— WHAT THE TASK REQUIRES —
The lines from the beginning of the records below through the one holding "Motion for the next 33" are to be copied exactly; leave the pictures out.

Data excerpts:
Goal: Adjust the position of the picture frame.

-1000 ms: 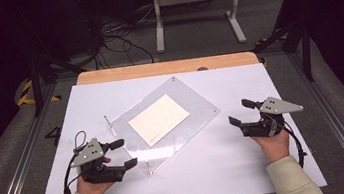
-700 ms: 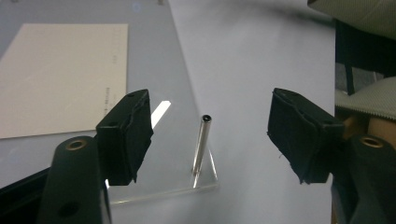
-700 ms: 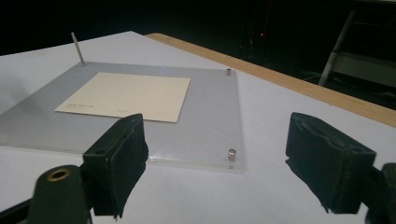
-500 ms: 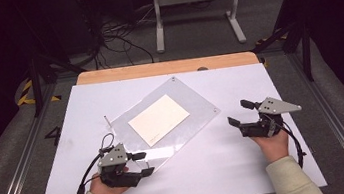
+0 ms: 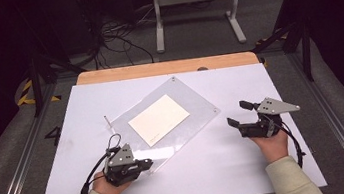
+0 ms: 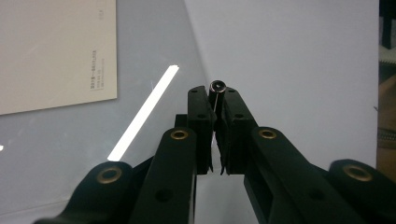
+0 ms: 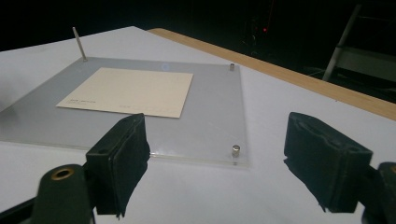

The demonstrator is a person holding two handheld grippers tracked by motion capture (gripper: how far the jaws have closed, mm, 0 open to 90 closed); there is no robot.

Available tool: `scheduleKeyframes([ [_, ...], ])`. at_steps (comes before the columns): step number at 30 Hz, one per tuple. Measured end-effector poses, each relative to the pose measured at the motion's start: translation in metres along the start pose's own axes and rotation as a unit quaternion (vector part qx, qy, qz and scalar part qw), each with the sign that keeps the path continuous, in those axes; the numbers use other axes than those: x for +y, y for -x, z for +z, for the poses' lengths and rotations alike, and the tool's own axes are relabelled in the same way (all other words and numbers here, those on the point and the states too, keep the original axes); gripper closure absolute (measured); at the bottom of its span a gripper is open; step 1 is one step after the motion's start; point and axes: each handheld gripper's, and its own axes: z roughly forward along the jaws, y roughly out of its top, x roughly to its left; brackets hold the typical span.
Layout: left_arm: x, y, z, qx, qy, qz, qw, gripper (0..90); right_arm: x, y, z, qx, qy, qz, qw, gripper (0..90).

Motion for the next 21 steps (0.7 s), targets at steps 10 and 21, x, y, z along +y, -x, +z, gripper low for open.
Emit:
scheduleKeyframes([
  [10, -0.016, -0.022, -0.028, 0.032, 0.016, -0.049, 0.9982, 84.9, 0.000, 0.000, 0.000, 0.006, 0.003, 0.005, 1.0000, 23.1],
  [21, -0.037, -0.050, -0.056, 0.121, 0.041, -0.117, 0.9849, 84.8, 0.000, 0.001, 0.000, 0.017, 0.002, 0.011, 0.9998, 30.2],
])
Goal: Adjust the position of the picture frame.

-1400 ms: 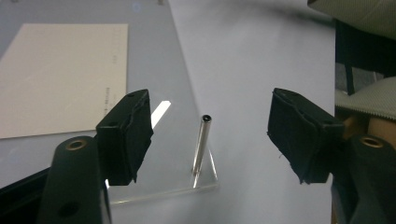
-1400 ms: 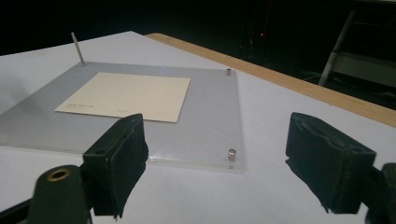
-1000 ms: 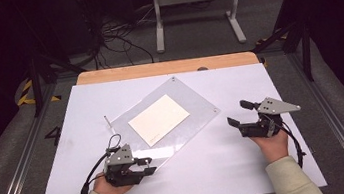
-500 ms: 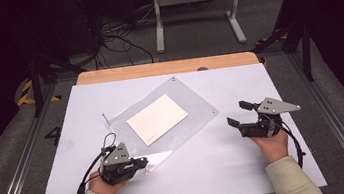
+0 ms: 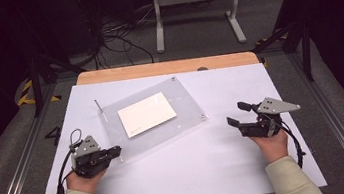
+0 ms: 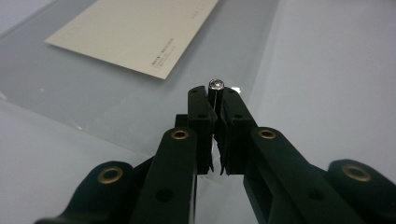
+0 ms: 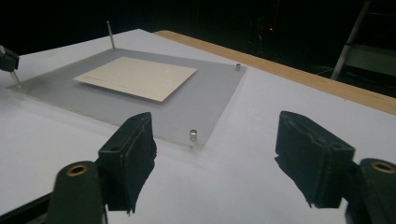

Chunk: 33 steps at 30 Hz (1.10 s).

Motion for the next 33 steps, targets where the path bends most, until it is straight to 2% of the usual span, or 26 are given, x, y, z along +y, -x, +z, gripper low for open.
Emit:
scheduleKeyframes([
  [3, -0.003, -0.009, -0.002, 0.028, 0.005, -0.019, 0.9994, 84.9, 0.000, -0.002, 0.002, 0.006, -0.005, -0.007, 1.0000, 33.9],
  [6, -0.005, -0.014, -0.004, 0.051, 0.014, -0.041, 0.9978, 84.9, 0.001, -0.004, 0.004, 0.015, -0.014, -0.017, 0.9996, 40.0],
  [11, -0.009, -0.020, -0.003, 0.085, 0.018, -0.058, 0.9945, 84.9, 0.001, -0.008, 0.010, 0.021, -0.033, -0.036, 0.9986, 45.2],
  [16, -0.012, -0.025, 0.001, 0.085, 0.002, -0.067, 0.9941, 84.0, 0.001, -0.013, 0.015, 0.031, -0.044, -0.045, 0.9975, 46.9],
  [19, -0.013, -0.026, 0.001, 0.083, 0.003, -0.072, 0.9940, 83.2, 0.002, -0.014, 0.019, 0.034, -0.052, -0.048, 0.9969, 48.7],
  [20, -0.013, -0.027, 0.000, 0.076, 0.006, -0.075, 0.9943, 82.4, 0.003, -0.015, 0.020, 0.035, -0.053, -0.048, 0.9968, 49.6],
  [23, -0.013, -0.027, 0.000, 0.055, 0.013, -0.085, 0.9948, 64.6, 0.006, -0.015, 0.023, 0.047, -0.061, -0.046, 0.9960, 53.8],
  [27, -0.012, -0.021, -0.001, 0.061, 0.015, -0.070, 0.9955, 53.8, 0.015, -0.016, 0.031, 0.065, -0.079, -0.053, 0.9933, 58.7],
  [30, -0.011, -0.021, -0.002, 0.063, 0.016, -0.069, 0.9955, 50.4, 0.021, -0.020, 0.047, 0.086, -0.107, -0.061, 0.9887, 59.0],
  [33, -0.012, -0.023, -0.003, 0.064, 0.017, -0.075, 0.9950, 48.8, 0.026, -0.024, 0.067, 0.107, -0.142, -0.075, 0.9813, 59.0],
])
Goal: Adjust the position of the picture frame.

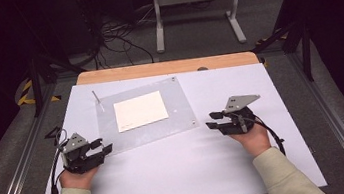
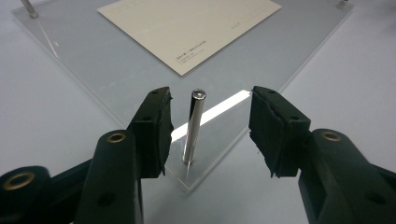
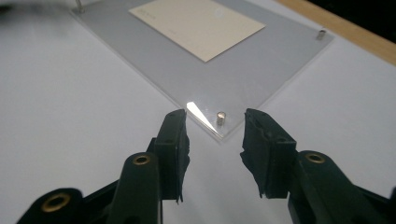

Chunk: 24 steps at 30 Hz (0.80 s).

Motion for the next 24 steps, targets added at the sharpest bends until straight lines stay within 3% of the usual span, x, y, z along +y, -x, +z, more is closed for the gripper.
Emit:
scheduleKeyframes([
  [6, -0.001, -0.003, -0.002, 0.000, 0.007, -0.004, 1.0000, 46.7, 0.012, 0.007, 0.024, 0.021, -0.027, -0.001, 0.9994, 60.8],
  [12, -0.001, -0.004, -0.003, -0.002, 0.008, -0.006, 0.9999, 45.1, 0.017, 0.016, 0.044, 0.027, -0.043, 0.006, 0.9987, 63.3],
  [24, -0.001, -0.004, -0.003, -0.004, 0.009, -0.010, 0.9999, 44.7, 0.007, 0.026, 0.077, 0.026, -0.071, 0.022, 0.9969, 67.3],
])
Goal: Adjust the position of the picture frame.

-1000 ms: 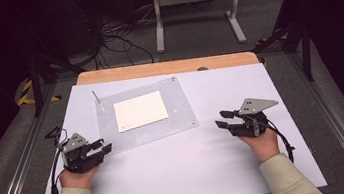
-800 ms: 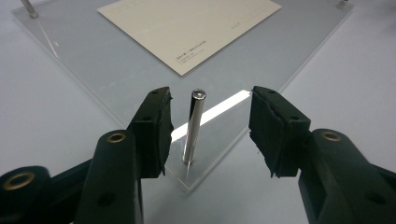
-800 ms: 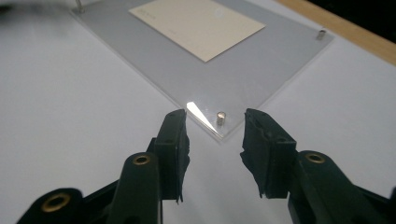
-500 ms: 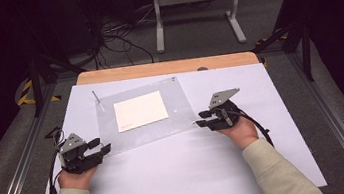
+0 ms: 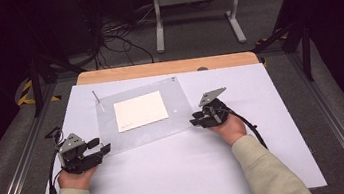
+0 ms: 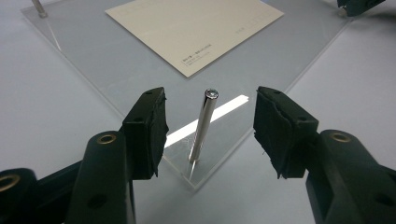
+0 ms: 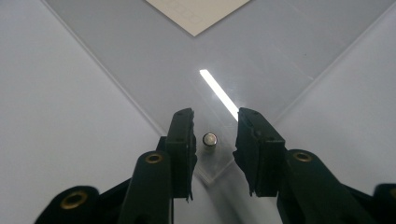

— EXERCISE RESPONSE —
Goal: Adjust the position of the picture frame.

-1000 ms: 
-700 ms: 
-700 ms: 
-500 ms: 
+0 ms: 
+0 ms: 
+0 ms: 

The demonstrator is a person holding two handheld grippers tracked by motion capture (gripper: how far the jaws have closed, mm, 0 open to 90 closed); there is no robot.

Available tool: `scheduleKeyframes([ [_, ...], ])`. at_steps (comes before the columns): step number at 30 Hz, one per tuple. Measured end-effector poses, each relative to the pose measured at the motion's start: translation in metres along the start pose's own axes and rotation as a unit quaternion (vector part qx, qy, qz and scalar part qw), each with the sign that keeps the path continuous, in those axes; the numbers use other axes than those: x for +y, y for -x, z for +z, for the poses' lengths and rotations alike, and the tool's own axes are relabelled in the same way (all other words and numbers here, those on the point and the states too, keep the original axes); gripper closure absolute (measured); at the bottom of its span a gripper is open; step 1 is one step after the motion's start; point and axes: each handheld gripper's, and its own axes: z roughly forward along the jaws, y roughly out of its top, x roughly to its left; brackets hold the typical span.
Layout: left_arm: x, y, z, qx, qy, qz, qw, gripper (0..90); right_arm: x, y, z, qx, qy, qz, qw, gripper (0..90).

Motion for the next 21 steps (0.7 s), targets at steps 10 and 21, x, y, z along +y, -x, +z, gripper low for open.
Emit:
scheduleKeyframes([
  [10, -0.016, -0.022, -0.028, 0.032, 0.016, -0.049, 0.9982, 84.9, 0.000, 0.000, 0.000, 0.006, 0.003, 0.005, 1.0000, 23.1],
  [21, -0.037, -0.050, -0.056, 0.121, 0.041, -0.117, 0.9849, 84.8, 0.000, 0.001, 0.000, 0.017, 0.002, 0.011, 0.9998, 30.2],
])
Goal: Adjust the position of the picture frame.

-1400 ms: 
-1400 ms: 
-1000 ms: 
-500 ms: 
+0 ms: 
+0 ms: 
+0 ms: 

Chunk: 33 steps at 30 Hz (1.10 s).

Motion for the next 33 steps, targets where the path bends most, until it is straight to 2% of the usual span, or 26 are given, x, y, z along +y, -x, +z, gripper low for open.

There is no more to this exercise.